SEC chairwoman Mary Jo White and FBI director James Comey both spoke as part of the city bar’s third annual White Collar Institute, which also brought together several panels on current topics in white-collar crime.
White’s keynote speech, which opened the event, set forth a broad outline of the challenges facing the SEC and the tools it uses to deal with them.
White put the cases the SEC investigates into three categories: those in which individuals or companies failed to obey relevant regulations, but without knowing wrongdoing; “egregious” frauds, with a clear evidentiary trail; and cases that are “on the line.” Much of the SEC’s work, she said, consists of figuring out how best to deal with these different kinds of cases.
The SEC has multiple “pressure points” available to it, White said.
It can bring cases against individuals involved in wrongdoing, and White said that it very often does. She highlighted a relatively new tool in the SEC’s arsenal— Section 20(b) of the Exchange Act, which creates primary liability for a person who induces another person to commit misconduct. That law, she said, is useful in cases where the person making false statements in public does not do so with scienter, making it impossible to bring aiding and abetting claims against others within a company based on those statements.
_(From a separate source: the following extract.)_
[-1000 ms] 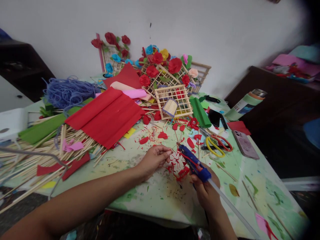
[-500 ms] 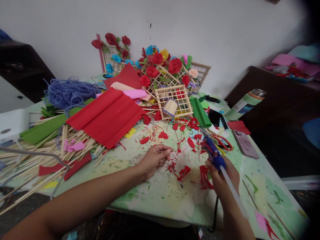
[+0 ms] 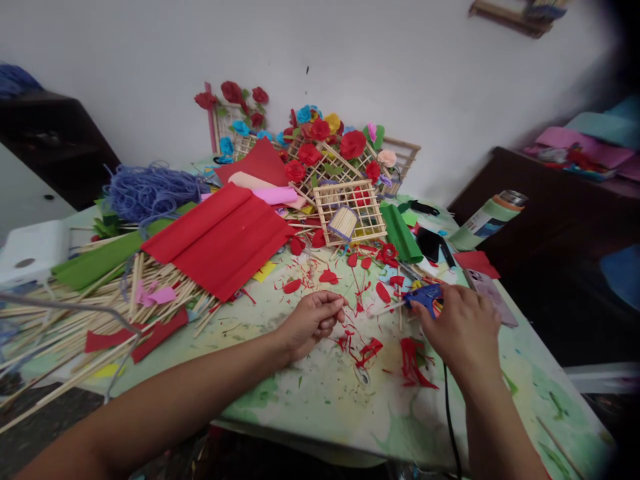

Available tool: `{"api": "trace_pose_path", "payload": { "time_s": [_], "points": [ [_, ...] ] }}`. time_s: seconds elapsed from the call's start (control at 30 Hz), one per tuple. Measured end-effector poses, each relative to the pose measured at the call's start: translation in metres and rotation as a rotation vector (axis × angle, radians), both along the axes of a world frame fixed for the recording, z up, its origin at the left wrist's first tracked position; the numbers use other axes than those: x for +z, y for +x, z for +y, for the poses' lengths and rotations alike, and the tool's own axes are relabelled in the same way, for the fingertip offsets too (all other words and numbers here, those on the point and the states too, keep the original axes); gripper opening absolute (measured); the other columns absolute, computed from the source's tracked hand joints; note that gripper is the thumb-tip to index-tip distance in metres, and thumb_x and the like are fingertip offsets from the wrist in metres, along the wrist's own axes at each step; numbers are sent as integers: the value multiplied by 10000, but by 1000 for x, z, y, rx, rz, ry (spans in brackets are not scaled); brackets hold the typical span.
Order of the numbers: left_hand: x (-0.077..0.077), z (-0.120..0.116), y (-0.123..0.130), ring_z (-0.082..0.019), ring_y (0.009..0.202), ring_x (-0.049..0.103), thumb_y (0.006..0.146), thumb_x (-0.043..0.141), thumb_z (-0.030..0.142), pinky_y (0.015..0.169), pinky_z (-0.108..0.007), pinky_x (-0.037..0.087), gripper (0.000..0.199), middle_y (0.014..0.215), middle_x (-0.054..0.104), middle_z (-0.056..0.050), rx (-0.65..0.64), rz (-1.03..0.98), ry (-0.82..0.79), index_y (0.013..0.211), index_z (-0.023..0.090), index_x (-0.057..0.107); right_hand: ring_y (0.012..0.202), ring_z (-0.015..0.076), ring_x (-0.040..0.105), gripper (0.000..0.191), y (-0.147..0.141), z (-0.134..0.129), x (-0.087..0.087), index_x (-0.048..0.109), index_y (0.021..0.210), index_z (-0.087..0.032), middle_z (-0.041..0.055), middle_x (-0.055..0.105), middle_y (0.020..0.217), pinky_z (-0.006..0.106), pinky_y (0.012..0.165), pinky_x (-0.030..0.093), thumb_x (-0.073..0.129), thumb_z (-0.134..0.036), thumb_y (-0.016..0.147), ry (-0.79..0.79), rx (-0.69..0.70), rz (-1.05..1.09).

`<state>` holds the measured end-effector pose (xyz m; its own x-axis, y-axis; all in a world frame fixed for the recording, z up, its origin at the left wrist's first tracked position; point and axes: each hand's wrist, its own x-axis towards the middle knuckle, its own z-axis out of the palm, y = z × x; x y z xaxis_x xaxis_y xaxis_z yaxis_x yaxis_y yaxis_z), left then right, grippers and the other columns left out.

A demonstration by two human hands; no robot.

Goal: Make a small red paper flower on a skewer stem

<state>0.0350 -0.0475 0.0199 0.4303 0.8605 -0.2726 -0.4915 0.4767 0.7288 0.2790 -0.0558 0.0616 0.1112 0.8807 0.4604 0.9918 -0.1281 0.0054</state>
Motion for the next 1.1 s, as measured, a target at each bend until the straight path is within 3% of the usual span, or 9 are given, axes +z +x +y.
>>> {"api": "trace_pose_path", "payload": {
  "time_s": [0.07,0.13,0.27,0.5,0.6,0.67,0.8,0.93,1.1],
  "points": [
    [1,0,-1,11,401,291,701,721,300,376,-141,140,257,673,602,-9,25,-4,42,799,124,562,1082,350,494,418,-30,-5,10,584,1069,-140,186,598,1121,502,901,361,540,-459,802,19,259,224],
    [3,1,-1,6,402,294,706,716,309,376,-148,146,246,636,578,9,57,18,90,801,124,584,1046,275,540,342,-62,-4,12,564,1089,-192,130,613,1113,448,898,405,501,-424,846,-78,472,576],
    [4,5,-3,-18,414,326,673,740,336,381,-157,146,292,491,428,67,162,96,117,844,126,630,965,211,584,263,-105,8,-4,563,991,-216,73,633,1012,391,873,448,508,-421,836,-299,650,1179],
    [5,6,-4,-22,417,334,657,747,366,393,-167,163,314,511,460,65,291,186,149,838,145,616,728,151,606,259,-120,18,-21,556,844,-200,10,617,839,342,739,487,647,-420,741,-532,647,1743],
    [4,6,-3,-28,407,326,664,742,367,396,-170,168,316,472,427,77,295,194,154,845,147,604,570,107,558,276,-119,17,-19,545,825,-187,-10,609,705,267,589,455,686,-394,709,-629,625,1822],
    [3,6,-3,-31,405,325,668,739,369,400,-170,183,323,465,430,77,292,194,144,857,147,599,445,65,441,286,-120,17,-19,546,825,-179,-46,549,582,207,457,355,696,-383,694,-648,606,1816],
    [2,8,-4,-27,385,283,687,721,379,396,-167,166,318,443,398,85,264,181,103,868,156,586,351,23,235,278,-121,18,-24,545,713,-168,-104,390,440,184,365,148,700,-394,669,-633,534,1756],
    [4,12,-7,-20,370,249,699,715,353,384,-169,109,277,436,385,85,277,174,105,840,154,584,354,21,253,270,-120,17,-23,555,637,-158,-81,426,445,190,366,147,717,-373,649,-602,511,1775],
    [6,11,-5,-19,381,255,731,692,313,380,-168,113,234,470,440,64,194,123,107,842,129,599,411,25,253,184,-112,19,-5,568,698,-169,-78,431,504,171,396,201,725,-261,671,-272,538,2170]
  ]
}}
The SEC also “does not shy away” from targeting companies, rather than individuals, when that is the best way to get results. Targeting companies has the advantage that the agency need not prove scienter, but only that the company failed to comply with applicable law.
Finally, she said, the SEC can obtain non-monetary forms of relief, like injunctions, that “respond to seriousness of the misconduct” in a particular case.
White also addressed the need for the SEC to work with law enforcement authorities to help bring criminal cases when necessary, though she said that the SEC and law enforcement must avoid unfair, duplicative enforcement. She emphatically rejected the idea that any large companies are “too big to jail”—that is, that the SEC holds back in targeting major financial institutions.
Comey gave the afternoon keynote address. He began by saying that counterterrorism efforts have been the FBI’s top priority since 2001, and still are, but said that the agency also devotes considerable resources to white-collar crime investigations.
The FBI, Comey said, has kept abreast of emerging forms of white-collar crime. Now, he said, it is particularly focused on mortgage fraud, foreclosure rescue companies preying on distressed homeowners and money laundering. In all of its investigations, he said,the FBI works closely with other law enforcement officials and, when appropriate, with the SEC.
“We don’t do anything alone,” he said.
Comey, too, dismissed the idea that his agency had not been aggressive enough in going after frauds connected to the financial crisis. The high burden of proof in criminal cases makes it inherently difficult to put people in prison for whatever role they may have played in the crisis, he said.
“You don’t want to live in a country where I can lock someone up because ‘he must have’ done something wrong,” Comey said. “Stupidity is not a crime. Risky behavior is not a crime no matter how many people get hurt.”
Comey ended his speech by talking about the limits of law enforcement, stressing the need for corporate culture that does not tolerate misconduct. Such a culture, he said, must ultimately come from within companies.
“I don’t think we can deter our way to a healthy market and corporate culture,” he said.